**Task to complete:** If a line in the entries includes "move", show that line.

[Working data — start]

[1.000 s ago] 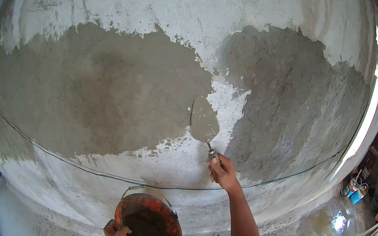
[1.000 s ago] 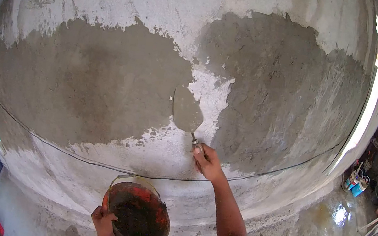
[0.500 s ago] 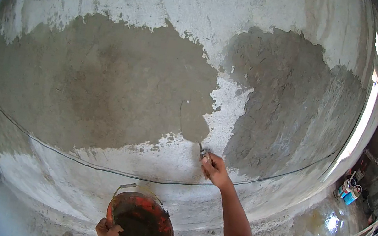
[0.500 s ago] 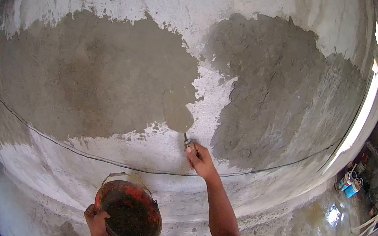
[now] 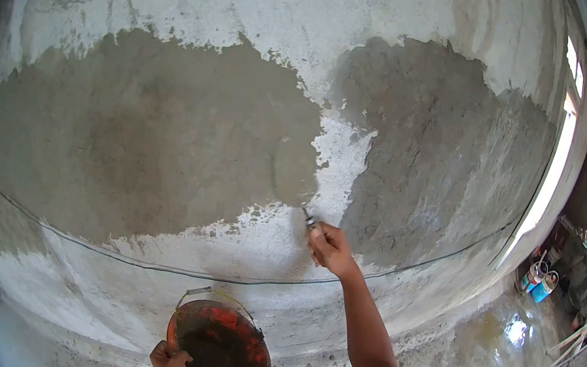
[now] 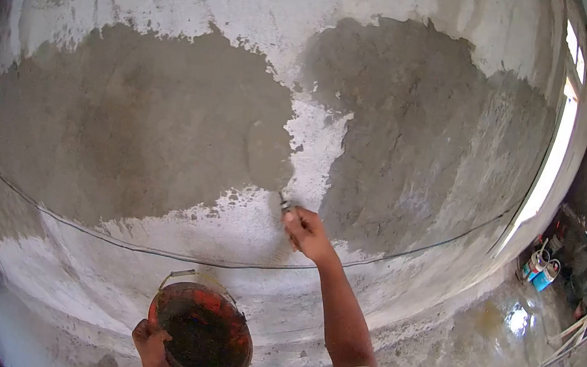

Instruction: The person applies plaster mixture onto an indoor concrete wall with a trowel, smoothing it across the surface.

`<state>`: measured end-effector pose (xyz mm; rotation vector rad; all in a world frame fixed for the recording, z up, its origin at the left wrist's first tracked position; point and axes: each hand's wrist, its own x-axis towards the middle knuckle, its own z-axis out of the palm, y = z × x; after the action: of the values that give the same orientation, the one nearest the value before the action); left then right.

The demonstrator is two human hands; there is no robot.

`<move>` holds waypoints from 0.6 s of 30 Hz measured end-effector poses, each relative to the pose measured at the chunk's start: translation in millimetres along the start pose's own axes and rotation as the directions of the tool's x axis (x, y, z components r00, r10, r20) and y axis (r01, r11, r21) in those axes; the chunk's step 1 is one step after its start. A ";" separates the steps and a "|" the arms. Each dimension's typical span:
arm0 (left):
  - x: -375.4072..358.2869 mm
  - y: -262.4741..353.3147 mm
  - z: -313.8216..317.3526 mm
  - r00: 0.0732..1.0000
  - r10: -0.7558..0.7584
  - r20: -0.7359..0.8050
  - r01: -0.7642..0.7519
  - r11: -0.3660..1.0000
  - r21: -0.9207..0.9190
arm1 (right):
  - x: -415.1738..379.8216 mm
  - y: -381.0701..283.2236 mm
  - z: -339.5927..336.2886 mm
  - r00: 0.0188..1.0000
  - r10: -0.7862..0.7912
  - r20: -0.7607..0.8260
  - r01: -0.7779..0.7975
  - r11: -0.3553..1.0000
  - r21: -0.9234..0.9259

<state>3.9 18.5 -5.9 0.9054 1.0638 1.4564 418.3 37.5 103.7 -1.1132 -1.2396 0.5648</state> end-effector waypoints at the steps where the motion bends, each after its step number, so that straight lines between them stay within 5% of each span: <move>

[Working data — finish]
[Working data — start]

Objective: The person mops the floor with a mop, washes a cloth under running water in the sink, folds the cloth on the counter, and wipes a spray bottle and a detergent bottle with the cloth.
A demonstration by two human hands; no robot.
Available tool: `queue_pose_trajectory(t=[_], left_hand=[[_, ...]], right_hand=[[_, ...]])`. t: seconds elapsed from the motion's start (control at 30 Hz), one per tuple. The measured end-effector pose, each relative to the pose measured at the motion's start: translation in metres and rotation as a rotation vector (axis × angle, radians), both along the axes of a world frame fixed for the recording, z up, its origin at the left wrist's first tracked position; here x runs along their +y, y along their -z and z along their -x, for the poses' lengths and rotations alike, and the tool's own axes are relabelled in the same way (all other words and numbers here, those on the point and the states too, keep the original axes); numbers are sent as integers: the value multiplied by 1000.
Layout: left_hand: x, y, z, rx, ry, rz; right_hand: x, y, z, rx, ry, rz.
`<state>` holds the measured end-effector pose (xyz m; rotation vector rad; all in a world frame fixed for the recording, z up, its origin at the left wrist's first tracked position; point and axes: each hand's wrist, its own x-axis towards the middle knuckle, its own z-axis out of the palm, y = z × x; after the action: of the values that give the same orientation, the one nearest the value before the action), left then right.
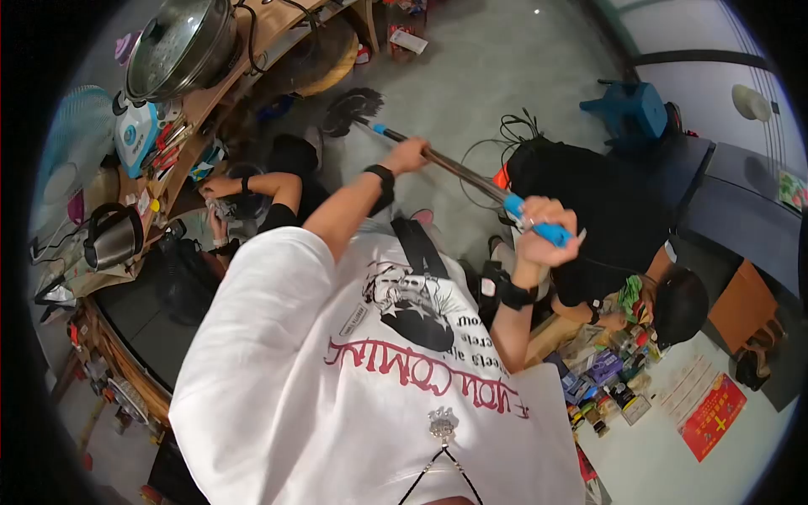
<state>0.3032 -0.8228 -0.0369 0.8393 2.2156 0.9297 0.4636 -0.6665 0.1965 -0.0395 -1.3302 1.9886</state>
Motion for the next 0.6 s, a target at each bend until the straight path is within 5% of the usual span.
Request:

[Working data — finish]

**Completed task:**
`<move>` holds waypoints from 0.6 s of 30 Hz measured end-effector poses, each relative to the pose measured at the chunk's start: translation in millimetres along the start pose's own axes and rotation as the directions of the tool's x axis (x, y, z components r00, r10, r20) and y axis (r01, r11, r21) in those axes; the chunk's step 1 is one step after its start. A ";" separates the steps and a "|" the arms. Each dimension's typical span:
<state>3.9 18.5 -5.9 0.9054 1.0638 1.4564 418.3 37.5 103.7 -1.1132 -1.2396 0.5648</state> end-effector waypoints at the steps where the motion bends, each after its step number, so that straight lines between them stay within 5% of each span: <move>

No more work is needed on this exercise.